Work order » Give back, word for word, the line that contains "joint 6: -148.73" and all lines after it in the material, through the last; please include only these.

Input records »

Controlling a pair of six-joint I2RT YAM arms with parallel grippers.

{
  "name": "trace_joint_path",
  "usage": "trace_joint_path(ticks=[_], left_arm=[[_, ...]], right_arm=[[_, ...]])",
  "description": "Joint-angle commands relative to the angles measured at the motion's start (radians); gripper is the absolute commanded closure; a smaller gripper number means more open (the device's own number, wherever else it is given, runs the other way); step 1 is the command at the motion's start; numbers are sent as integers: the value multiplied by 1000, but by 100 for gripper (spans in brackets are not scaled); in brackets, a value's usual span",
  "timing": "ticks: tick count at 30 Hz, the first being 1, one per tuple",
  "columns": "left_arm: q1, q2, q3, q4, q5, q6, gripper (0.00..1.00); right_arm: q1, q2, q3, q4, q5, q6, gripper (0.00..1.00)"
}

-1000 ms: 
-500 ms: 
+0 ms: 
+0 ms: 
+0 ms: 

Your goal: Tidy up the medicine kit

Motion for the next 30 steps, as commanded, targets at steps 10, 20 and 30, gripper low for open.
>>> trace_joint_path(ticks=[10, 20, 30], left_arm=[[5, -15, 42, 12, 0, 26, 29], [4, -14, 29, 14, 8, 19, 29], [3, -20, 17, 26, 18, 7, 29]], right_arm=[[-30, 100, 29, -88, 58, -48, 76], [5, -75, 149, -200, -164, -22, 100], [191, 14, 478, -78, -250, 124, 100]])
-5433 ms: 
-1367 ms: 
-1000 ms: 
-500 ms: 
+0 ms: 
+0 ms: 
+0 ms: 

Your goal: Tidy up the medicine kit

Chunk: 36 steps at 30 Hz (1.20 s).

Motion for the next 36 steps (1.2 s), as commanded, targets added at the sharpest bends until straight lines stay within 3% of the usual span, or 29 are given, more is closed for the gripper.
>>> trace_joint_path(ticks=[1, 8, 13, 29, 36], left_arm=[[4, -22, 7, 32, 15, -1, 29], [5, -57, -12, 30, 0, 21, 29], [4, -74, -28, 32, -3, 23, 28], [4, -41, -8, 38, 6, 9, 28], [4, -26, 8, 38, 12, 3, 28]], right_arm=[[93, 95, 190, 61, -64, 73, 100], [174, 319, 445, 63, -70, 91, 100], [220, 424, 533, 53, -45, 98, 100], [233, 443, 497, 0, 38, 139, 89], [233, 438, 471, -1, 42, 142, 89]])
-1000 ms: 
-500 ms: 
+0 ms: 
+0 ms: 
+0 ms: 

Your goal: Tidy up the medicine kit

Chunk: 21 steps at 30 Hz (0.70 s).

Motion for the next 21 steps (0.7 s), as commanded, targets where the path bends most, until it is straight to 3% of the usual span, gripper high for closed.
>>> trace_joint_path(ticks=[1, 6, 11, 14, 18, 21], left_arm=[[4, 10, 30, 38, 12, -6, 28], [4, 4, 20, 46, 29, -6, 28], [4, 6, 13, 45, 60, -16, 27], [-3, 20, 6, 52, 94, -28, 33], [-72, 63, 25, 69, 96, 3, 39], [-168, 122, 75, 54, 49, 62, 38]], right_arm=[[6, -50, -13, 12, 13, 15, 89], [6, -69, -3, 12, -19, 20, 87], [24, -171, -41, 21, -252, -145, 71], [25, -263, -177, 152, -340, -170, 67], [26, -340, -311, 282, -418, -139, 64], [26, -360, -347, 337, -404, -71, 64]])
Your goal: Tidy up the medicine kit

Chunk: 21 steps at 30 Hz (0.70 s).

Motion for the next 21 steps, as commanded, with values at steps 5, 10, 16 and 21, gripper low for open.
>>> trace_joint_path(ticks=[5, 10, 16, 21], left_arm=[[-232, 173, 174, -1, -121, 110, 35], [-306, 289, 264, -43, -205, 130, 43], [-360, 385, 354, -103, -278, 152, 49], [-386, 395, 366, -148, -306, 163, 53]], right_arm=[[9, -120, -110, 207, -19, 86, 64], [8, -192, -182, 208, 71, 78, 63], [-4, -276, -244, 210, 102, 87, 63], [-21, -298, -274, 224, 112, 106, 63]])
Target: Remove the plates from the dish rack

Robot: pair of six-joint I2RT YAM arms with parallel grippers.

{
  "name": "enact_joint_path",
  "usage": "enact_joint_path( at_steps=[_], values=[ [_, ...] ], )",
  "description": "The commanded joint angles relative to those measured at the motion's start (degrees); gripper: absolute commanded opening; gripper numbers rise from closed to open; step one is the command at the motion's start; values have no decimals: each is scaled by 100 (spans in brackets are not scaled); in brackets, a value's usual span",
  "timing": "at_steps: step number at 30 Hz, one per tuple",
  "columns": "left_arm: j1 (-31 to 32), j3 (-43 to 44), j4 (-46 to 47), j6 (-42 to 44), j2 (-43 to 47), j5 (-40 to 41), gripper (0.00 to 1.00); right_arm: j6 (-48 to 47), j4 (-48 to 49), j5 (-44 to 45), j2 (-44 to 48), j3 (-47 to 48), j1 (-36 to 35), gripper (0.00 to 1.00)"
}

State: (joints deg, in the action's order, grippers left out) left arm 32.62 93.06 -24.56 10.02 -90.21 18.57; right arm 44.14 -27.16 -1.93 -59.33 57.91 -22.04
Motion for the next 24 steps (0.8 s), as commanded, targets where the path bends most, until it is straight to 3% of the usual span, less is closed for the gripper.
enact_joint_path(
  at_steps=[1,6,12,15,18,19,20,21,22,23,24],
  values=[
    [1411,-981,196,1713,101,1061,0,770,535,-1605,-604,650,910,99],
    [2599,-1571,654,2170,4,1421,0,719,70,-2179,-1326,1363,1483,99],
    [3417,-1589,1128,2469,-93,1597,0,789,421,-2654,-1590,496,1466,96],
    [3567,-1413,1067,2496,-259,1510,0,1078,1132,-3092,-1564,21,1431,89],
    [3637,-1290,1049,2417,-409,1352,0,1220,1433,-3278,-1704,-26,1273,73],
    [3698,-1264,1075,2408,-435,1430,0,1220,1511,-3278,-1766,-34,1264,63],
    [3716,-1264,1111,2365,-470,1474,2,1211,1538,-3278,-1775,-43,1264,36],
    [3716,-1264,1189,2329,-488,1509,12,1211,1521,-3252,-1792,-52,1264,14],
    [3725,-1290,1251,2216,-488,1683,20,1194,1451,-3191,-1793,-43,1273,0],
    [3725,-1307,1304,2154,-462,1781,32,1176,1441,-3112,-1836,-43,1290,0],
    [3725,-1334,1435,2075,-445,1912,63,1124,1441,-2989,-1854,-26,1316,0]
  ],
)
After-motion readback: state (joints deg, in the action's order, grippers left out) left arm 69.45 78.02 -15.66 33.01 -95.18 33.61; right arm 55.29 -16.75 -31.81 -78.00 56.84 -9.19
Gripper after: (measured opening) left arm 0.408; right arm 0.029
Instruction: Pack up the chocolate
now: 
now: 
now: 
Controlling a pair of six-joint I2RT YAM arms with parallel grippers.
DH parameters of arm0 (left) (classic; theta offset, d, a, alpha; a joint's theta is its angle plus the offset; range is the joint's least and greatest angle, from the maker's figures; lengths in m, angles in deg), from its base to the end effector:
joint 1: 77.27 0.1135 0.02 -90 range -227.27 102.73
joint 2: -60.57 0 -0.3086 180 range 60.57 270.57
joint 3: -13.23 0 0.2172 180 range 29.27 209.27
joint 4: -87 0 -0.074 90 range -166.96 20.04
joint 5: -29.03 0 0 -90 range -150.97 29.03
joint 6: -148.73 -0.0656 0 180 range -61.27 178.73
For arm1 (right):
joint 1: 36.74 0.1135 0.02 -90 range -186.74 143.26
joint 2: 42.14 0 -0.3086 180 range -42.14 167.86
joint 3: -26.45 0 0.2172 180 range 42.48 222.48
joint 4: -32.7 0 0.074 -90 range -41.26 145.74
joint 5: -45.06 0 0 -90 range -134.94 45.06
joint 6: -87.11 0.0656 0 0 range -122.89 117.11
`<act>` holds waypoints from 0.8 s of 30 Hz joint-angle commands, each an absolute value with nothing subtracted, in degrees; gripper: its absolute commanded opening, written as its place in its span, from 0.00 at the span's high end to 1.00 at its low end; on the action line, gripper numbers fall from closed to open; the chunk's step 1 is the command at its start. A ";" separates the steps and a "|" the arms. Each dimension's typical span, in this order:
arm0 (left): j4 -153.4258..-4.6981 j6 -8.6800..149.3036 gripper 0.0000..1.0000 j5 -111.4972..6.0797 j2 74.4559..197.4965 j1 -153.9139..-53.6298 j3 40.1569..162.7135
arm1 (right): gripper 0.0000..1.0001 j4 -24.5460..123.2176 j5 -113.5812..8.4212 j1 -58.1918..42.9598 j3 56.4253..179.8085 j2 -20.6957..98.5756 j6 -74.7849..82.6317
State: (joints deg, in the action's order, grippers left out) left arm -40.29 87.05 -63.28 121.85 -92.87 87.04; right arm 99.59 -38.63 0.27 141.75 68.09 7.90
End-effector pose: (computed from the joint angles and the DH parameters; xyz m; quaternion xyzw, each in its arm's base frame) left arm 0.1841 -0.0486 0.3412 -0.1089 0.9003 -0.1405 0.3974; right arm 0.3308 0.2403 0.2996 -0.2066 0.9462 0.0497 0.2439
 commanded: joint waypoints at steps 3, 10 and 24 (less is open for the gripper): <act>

Solution for this task »
joint 6: -148.73 -0.0656 0 180 range -61.27 178.73
For arm1 (right):
joint 1: 36.74 0.1135 0.02 -90 range -186.74 143.26
joint 2: 42.14 0 -0.3086 180 range -42.14 167.86
joint 3: -26.45 0 0.2172 180 range 42.48 222.48
joint 4: -32.7 0 0.074 -90 range -41.26 145.74
joint 5: -45.06 0 0 -90 range -134.94 45.06
joint 6: -87.11 0.0656 0 0 range -122.89 117.11
`<act>` holds waypoints from 0.8 s of 30 Hz joint-angle commands, each an absolute value with nothing subtracted, in degrees; gripper: its absolute commanded opening, written as its place in its span, from 0.00 at the span's high end to 1.00 at its low end; on the action line, gripper numbers fall from closed to open; the chunk's step 1 is the command at its start. A ";" separates the steps and a "|" the arms. Each dimension's typical span, in this order:
arm0 (left): j4 -153.4258..-4.6981 j6 -8.6800..149.3036 gripper 0.0000..1.0000 j5 -111.4972..6.0797 j2 74.4559..197.4965 j1 -153.9139..-53.6298 j3 40.1569..162.7135
arm1 (right): gripper 0.0000..1.0001 j4 -24.5460..123.2176 j5 -113.5812..8.4212 j1 -58.1918..42.9598 j3 56.4253..179.8085 j2 -20.6957..98.5756 j6 -74.7849..82.6317
State: (joints deg, in the action's order, grippers left out) left arm -40.29 87.05 -63.28 121.85 -92.87 87.04; right arm 99.59 -38.63 0.27 141.75 68.09 7.90
End-effector pose: (computed from the joint angles and the DH parameters; xyz m; quaternion xyzw, each in its arm's base frame) left arm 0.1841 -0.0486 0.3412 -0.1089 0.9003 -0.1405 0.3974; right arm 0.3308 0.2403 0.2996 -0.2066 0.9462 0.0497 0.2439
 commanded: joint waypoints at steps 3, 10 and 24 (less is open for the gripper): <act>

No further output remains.